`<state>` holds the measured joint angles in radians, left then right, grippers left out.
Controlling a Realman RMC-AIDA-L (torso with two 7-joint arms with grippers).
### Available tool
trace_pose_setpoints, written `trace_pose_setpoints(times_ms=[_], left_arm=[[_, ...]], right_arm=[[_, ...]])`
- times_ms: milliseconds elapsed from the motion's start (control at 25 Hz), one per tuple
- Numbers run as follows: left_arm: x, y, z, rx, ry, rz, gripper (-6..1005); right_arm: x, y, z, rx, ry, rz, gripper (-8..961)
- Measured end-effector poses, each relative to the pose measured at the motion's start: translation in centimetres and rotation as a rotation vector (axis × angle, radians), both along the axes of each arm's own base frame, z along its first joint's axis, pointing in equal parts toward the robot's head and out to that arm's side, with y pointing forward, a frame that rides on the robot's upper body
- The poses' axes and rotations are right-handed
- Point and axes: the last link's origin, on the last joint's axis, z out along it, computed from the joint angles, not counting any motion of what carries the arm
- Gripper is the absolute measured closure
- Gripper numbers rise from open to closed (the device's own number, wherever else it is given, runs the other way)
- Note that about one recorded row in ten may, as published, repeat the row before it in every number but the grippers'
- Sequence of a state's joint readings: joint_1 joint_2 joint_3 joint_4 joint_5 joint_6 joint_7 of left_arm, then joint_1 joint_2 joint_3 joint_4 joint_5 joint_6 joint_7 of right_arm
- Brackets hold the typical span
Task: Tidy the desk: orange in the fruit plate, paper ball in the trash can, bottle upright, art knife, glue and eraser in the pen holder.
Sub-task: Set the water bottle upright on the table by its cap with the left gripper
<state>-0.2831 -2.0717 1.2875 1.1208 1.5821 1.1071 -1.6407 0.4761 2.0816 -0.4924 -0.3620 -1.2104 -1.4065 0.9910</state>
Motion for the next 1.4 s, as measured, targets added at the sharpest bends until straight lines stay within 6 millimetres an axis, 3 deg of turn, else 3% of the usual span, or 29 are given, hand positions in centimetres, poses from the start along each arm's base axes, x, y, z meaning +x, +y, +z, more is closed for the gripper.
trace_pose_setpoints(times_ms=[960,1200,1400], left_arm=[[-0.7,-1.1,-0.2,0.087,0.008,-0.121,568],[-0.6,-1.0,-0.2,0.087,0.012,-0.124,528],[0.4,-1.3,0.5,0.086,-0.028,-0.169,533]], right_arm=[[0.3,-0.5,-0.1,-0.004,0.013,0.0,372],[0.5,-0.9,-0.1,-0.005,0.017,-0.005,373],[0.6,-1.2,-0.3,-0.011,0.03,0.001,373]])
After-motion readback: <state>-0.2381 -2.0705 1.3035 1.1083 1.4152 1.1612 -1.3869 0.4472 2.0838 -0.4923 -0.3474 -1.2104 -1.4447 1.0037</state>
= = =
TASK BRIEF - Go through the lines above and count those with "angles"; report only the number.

RESULT FOR THIS EXERCISE - 2